Tom Ross' column appears in Steamboat Today. Contact him at 970-871-4205 or tross@SteamboatToday.com.

Find more columns by Tom here.

Meet the author

■ Dori DeCamillis will appear at a book signing at Epilogue Book Co. at 7 p.m. Dec. 20.

■ She will be a featured guest on “Steamboat Today” at 7:25 a.m. Dec. 22 on Steamboat TV18.

One of my favorite Steamboat Springs history books is John Rolfe Burroughs’ “Headfirst in the Pickle Barrel — A Rocky Mountain Boyhood,” a quick read that paints a picture of a very different Steamboat at the turn of the 20th century.

Burroughs’ Steamboat was one where 12-year-old boys earned pocket money by taking care of the town dairy herd, played marbles in the middle of Pine Street and devoted entire summer days to fishing and exploring among the willows on Soda Creek.

Now, 1981 Steamboat Springs High School graduate Dori Duckels DeCamillis has published “My Steamboat, a Ski Town Childhood,” which describes what it was like to grow up someplace on the social chart between ranch folk and town folk here, in the 1960s and ’70s.

DeCamillis has long shared stories of her unconventional youth with friends and acquaintances, and their enthusiasm became the motivation for writing this, her second book.

“Too many people have told me ‘you have to write a book’ after hearing my weird family stories. After I finished my first book, ‘The Freeway,’ I decided it was time to tell the Steamboat story,” DeCamillis said. “Now that people my age are reading the book and reminiscing about those days, I am feeling a nostalgic connection to childhood I hadn’t anticipated.”

She tells of growing up with clever siblings, freethinking parents and schoolmates with improbably Western-sounding names like Bill Buckles, Rowdy Raspberry, Buddy Bair, Casey Clapsaddle, Rims Hiney, Dewey Whitecotton, Katie Krautkramer and Rex Pielstick.

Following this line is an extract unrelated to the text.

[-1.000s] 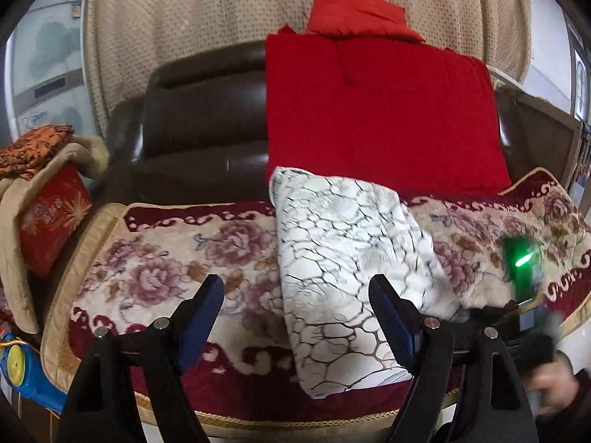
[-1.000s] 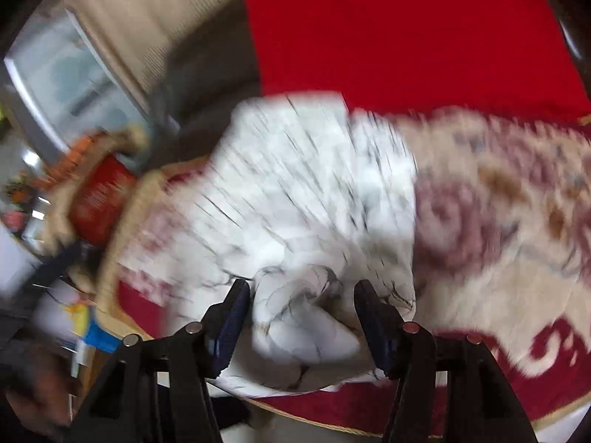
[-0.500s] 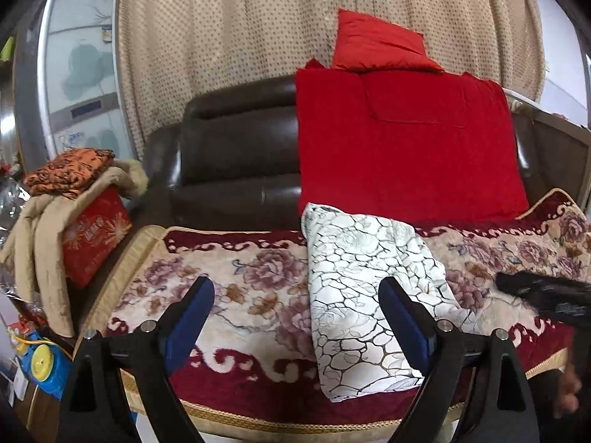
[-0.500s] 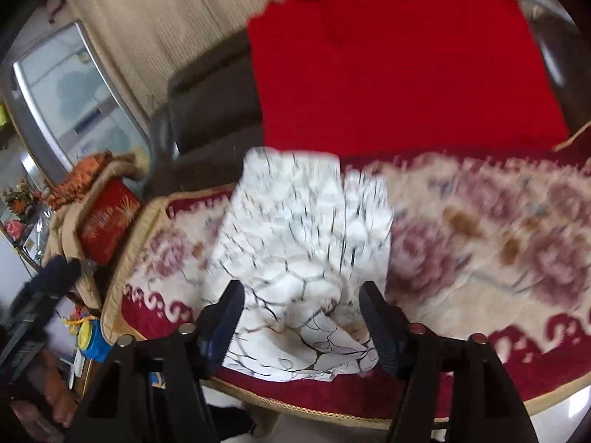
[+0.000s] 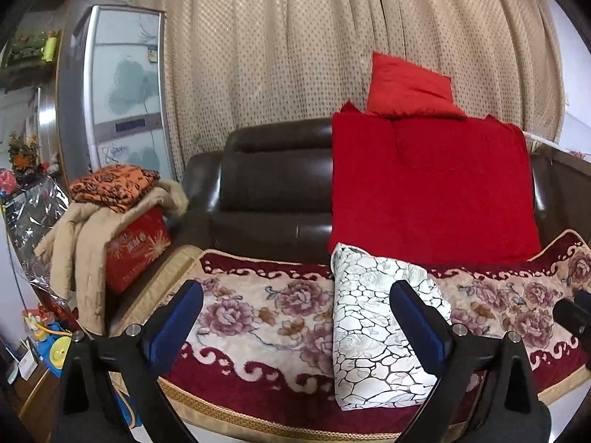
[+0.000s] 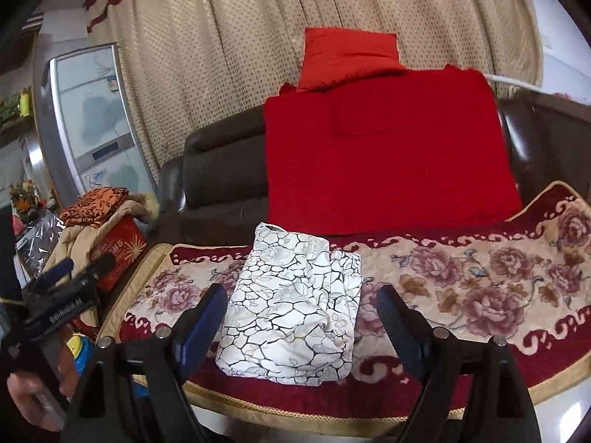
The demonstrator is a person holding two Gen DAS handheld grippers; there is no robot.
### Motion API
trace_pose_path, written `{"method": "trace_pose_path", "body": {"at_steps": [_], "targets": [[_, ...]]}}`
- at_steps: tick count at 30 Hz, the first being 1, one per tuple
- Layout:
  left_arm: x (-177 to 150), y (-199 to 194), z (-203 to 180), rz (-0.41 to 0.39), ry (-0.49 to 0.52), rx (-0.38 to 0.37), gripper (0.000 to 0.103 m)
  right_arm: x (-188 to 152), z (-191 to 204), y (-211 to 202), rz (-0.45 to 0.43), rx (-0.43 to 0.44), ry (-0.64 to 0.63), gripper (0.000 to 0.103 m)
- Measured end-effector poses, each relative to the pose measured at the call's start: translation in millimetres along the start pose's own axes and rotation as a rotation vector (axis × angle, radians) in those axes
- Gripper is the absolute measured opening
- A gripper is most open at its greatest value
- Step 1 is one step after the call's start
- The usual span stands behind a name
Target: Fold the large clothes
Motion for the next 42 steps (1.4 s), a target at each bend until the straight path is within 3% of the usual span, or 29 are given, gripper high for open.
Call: {"method": "trace_pose_path", "body": {"at_steps": [7, 15, 28, 42], "targets": [[11.7, -35.6, -5.4, -0.061, 0.064, 0.085, 0.101, 8.3, 6.8, -37.8, -0.079, -0.027, 0.0, 0.085], [18.2, -67.8, -18.8, -0.093, 0.101, 0.073, 0.103, 15.1, 0.9, -67.3, -0.12, -0.029, 0.035, 0.085], [24.7, -103.3, -16.7, -0.127, 0.098, 0.081, 0.103, 12.0, 1.9, -91.6, -0.119, -0.046, 0.041, 0.085], [25.5, -115.4, -8.0, -0.135, 0.085, 0.095, 0.103, 1.8, 23.6, -97.1, -0.083, -0.035, 0.009, 0.085]]}}
Point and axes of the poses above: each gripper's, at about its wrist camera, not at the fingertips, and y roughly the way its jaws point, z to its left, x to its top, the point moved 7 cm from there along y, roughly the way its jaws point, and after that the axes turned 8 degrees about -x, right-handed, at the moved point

Oh, and DeCamillis doesn’t hesitate to tell embarrassing stories about any of the above. Don’t misunderstand, it’s not a tell-all book, just an unvarnished story about growing up in the ’Boat, when it was a little rougher around the edges.

“The world today might be somewhat unsympathetic to what we found funny and acceptable back then,” DeCam­illis recalls. “Steamboat natives were toughened by weather and isolation. Too busy battling the elements, living everyday life and finding fun without electronic media, we tended to see political correctness and citified gentilities as unsavory.”

The eldest of four children, DeCamillis spent her first year as an infant in Steamboat in a small red-and-white mobile home at Dream Island. Her father, who was quiet by nature, also passed along a propensity for practical jokes to his children. He took Dori hunting for rabbits on cold winter mornings and demonstrated how to butcher venison in the kitchen. Her mother played folk songs by Simon and Garfunkel and the Kingston Trio on her ukulele. They camped together and learned to ski at Howelsen Hill, where daily lift passes cost 50 cents.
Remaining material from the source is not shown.